Posted Apr 3, 2010 22:06 UTC (Sat) by fuhchee (subscriber, #40059) [Link]

"By no means git is simple."

OK, then how about building (yet another) simple front-end for git?
It does a great job on the back end. If the front end is not simple
enough, build/extend just that.

A proposed Subversion vision and roadmap

Posted Apr 4, 2010 15:28 UTC (Sun) by drag (subscriber, #31333) [Link]

I have had zero experencies with source code control and I found Git much easier to use then anything else. I've tried SVN and CVS in the past, but they were just too difficult.

git init
git add .
git commit -a


boom, boom, and boom.
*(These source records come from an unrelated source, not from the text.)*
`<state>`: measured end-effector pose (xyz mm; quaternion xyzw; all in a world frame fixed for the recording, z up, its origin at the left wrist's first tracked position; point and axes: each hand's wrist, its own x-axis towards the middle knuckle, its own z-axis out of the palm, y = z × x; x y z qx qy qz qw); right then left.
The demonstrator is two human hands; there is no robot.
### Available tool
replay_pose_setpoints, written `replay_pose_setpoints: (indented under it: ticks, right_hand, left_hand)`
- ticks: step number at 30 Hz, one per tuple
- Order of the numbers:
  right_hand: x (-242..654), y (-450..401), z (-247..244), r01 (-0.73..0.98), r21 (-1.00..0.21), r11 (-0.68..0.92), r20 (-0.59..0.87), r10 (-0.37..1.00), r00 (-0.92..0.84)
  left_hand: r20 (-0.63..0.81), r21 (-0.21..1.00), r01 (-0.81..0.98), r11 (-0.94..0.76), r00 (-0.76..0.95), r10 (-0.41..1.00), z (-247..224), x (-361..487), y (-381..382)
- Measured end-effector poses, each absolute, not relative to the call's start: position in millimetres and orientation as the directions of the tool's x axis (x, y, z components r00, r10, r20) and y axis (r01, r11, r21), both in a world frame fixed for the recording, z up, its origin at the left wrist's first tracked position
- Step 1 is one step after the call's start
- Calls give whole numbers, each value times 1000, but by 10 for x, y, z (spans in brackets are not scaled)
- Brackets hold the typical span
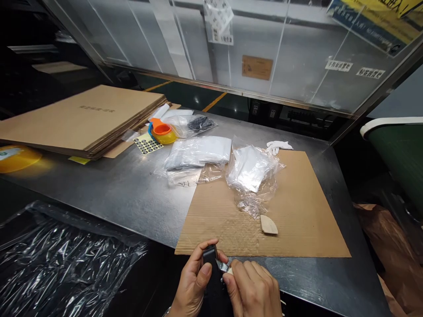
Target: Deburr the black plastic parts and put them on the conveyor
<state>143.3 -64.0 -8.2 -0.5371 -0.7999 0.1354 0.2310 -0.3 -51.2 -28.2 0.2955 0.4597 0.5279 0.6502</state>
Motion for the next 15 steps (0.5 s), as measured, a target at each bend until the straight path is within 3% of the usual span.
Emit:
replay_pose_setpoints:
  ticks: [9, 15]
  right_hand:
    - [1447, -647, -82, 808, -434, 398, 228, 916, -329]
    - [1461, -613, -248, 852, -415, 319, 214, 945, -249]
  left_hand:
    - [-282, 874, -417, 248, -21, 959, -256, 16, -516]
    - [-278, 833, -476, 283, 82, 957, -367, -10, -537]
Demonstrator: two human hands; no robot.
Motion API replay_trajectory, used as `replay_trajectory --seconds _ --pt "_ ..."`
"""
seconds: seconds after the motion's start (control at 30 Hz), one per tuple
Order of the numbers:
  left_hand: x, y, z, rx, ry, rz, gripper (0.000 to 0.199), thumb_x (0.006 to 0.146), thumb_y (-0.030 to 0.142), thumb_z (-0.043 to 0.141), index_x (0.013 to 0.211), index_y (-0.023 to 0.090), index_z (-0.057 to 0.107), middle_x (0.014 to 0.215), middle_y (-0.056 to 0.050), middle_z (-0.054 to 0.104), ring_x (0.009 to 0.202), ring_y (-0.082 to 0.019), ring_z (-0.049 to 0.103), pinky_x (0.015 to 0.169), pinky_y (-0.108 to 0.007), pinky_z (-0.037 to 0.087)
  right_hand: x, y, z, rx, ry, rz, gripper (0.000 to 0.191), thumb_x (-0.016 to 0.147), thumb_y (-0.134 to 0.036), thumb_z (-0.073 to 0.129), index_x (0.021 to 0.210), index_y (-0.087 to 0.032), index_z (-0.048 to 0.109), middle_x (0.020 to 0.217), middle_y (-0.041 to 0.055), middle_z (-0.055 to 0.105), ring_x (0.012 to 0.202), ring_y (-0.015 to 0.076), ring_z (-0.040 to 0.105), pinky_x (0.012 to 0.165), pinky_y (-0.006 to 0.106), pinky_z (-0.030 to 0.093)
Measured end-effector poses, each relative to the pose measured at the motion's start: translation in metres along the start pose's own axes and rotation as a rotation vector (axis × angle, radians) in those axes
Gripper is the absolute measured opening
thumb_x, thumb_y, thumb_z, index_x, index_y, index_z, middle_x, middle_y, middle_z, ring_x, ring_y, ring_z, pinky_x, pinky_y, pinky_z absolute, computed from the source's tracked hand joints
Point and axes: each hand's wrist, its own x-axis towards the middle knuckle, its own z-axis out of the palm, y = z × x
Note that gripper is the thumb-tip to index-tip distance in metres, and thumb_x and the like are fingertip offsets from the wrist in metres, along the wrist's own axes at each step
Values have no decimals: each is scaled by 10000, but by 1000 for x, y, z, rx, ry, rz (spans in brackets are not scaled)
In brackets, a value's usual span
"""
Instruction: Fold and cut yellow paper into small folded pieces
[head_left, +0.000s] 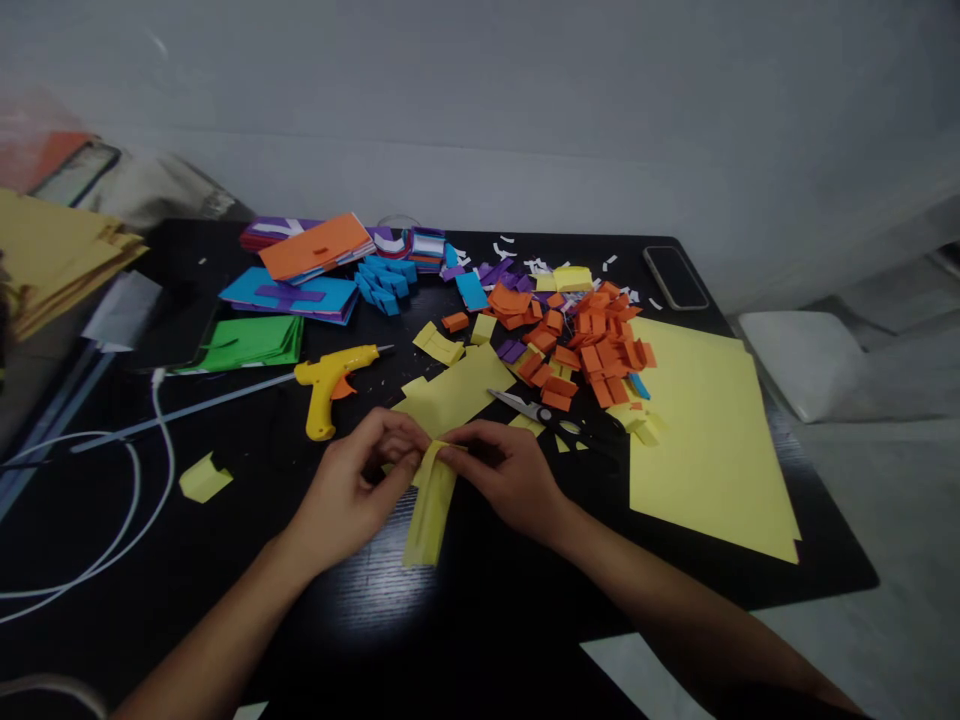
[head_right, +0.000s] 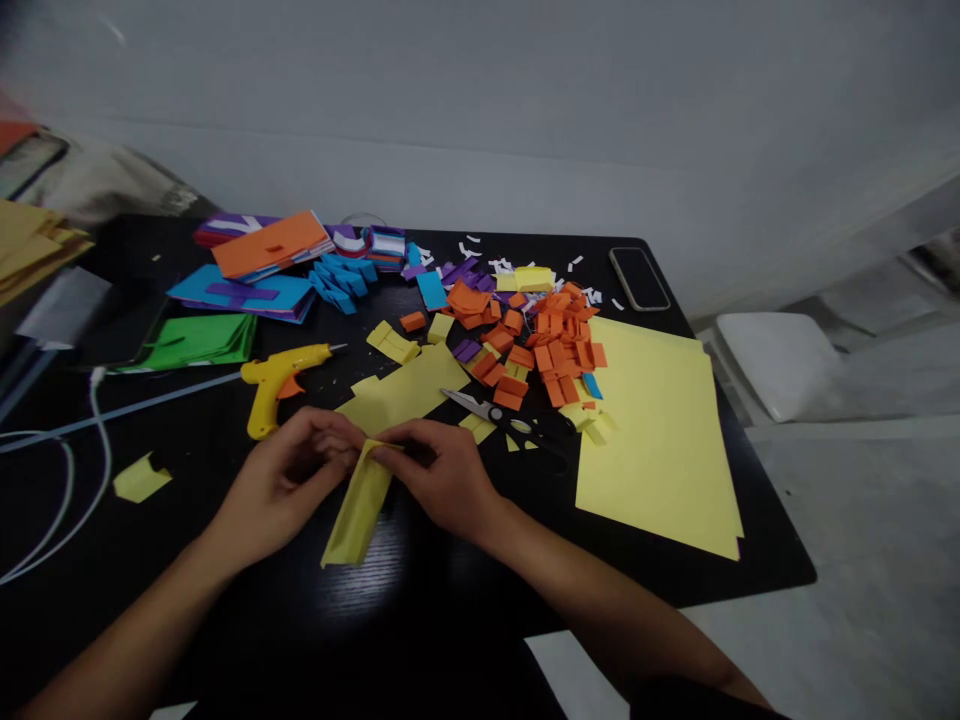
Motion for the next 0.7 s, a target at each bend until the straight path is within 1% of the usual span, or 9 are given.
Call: replay_trajectory --seconds 0.03,0.1,0.2,0.33,0.5,0.7 --pt "1 1 1 -52 -3 -44 61 978 244 605 1014 205 636 843 0 690 735 -134 667 658 -232 561 0 0 0 -2 5 -22 122 884 -312 760 915 -202 801 875 38 792 802 185 723 715 278 539" --pt "2 2 1 -111 -18 -98 101 980 278 610 951 192 655 756 14 648 671 -122 617 601 -215 514 0 -1 -1 -9 7 -58 109 887 -303 761 912 -207 806 887 40 791 806 182 721 721 278 537" --pt "3 4 0 -139 -45 -109 126 957 299 651 931 184 696 709 17 645 633 -118 597 571 -213 481 1 0 -1 -18 10 -66 105 888 -305 760 908 -214 808 889 40 790 814 184 722 735 285 543" --pt "3 5 -3 -124 -66 -82 94 939 273 680 939 192 727 706 17 679 644 -125 637 581 -212 502 1 1 -1 -2 -10 -16 115 885 -316 755 909 -218 808 888 39 797 824 192 727 751 297 553" --pt "4 5 -7 -120 -96 -38 65 947 236 663 969 198 711 778 8 748 700 -131 717 626 -206 569 2 1 -3 22 -34 32 129 870 -324 759 904 -210 812 872 38 802 801 192 723 740 303 551" --pt "4 2 -13 77 -108 69 109 949 238 682 1050 211 710 890 -6 791 775 -138 757 689 -209 600 6 1 -8 -14 -113 42 128 867 -323 764 912 -219 823 873 25 813 810 190 733 758 296 549"
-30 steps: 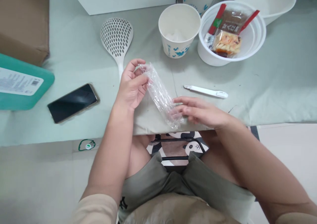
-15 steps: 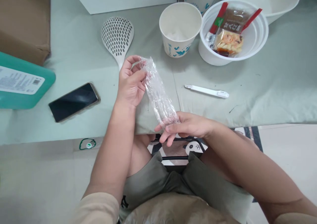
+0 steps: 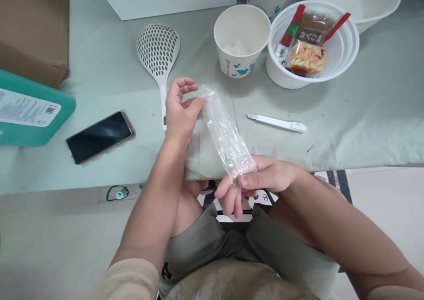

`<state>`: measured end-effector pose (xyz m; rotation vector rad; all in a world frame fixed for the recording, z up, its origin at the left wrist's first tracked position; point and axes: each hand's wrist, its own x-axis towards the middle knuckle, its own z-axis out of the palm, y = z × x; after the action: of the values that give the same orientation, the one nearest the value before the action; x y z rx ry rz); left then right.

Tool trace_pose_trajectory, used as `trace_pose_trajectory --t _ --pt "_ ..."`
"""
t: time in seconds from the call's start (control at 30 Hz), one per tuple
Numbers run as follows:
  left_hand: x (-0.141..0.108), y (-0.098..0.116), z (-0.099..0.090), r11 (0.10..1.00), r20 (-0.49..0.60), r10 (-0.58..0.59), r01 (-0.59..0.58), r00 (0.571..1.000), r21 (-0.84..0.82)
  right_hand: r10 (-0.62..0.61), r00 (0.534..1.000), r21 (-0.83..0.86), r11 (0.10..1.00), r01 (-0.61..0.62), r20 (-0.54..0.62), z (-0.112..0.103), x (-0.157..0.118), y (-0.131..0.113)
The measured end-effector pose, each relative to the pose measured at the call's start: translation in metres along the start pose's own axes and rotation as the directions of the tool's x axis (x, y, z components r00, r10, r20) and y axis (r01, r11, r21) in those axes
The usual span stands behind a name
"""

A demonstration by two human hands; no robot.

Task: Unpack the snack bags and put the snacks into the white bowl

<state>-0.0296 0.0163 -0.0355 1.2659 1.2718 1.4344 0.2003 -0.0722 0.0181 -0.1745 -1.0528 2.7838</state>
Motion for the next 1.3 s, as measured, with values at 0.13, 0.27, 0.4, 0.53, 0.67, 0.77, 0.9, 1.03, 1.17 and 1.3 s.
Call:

Done.

I don't have to worry about renaming stuff, moving files around, moving directories around, deleting files, deleting directories, etc etc.. There is very little with git that prevents me from using a git repo as any other directory.

The only major problem I keep seeing people having with git is the lack of central repository.

It's very easy to have a central repository with git though... you just setup a repo, call it 'The Central Repository' in your mind and just commit and pull to it and never use it directly.

The biggest problems I've had with Git involved pushing from one repository to another that have been seperated for a long time. Having a 'central' git repo that is push/pull only solves that for me.

I still use the 'distributed' stuff since I will commit dozens a time a day while working online or offline, or behind firewalls, and on multiple disconnected machines.

Hell, I would not mind running a commit every time I do ":wq" on a vim session.

A proposed Subversion vision and roadmap

Posted Apr 5, 2010 4:32 UTC (Mon) by Kit (guest, #55925) [Link]

>I have had zero experencies with source code control and I
>found Git much easier to use then anything else. I've tried
>SVN and CVS in the past, but they were just too difficult.

This was exactly my experience. The (crappy) documentation I could find for SVN (I didn't bother with CVS, since it'd already been supplanted by SVN for a while by then) assumed I'd be using SSH or Apache to connect to the repository, and I found the SSH setup to be horribly ugly for a purely local workflow (I didn't even care to bother with Apache, that seemed a bit silly to me).

> boom, boom, and boom. Done.

Those commands are more than enough to get you started on a personal project, and it's fairly simple to pick up the other stuff as your needs expand (I was shocked at how simple branching was... I actually thought I had done it wrong since I'd read so much about how poorly SVN handles it). Plus, being able to make commits even when offline or when you don't want to make them public yet (but you don't want one massive commit containing a crap load of work all over the code base) is easy as hell with git (you just commit and don't push!).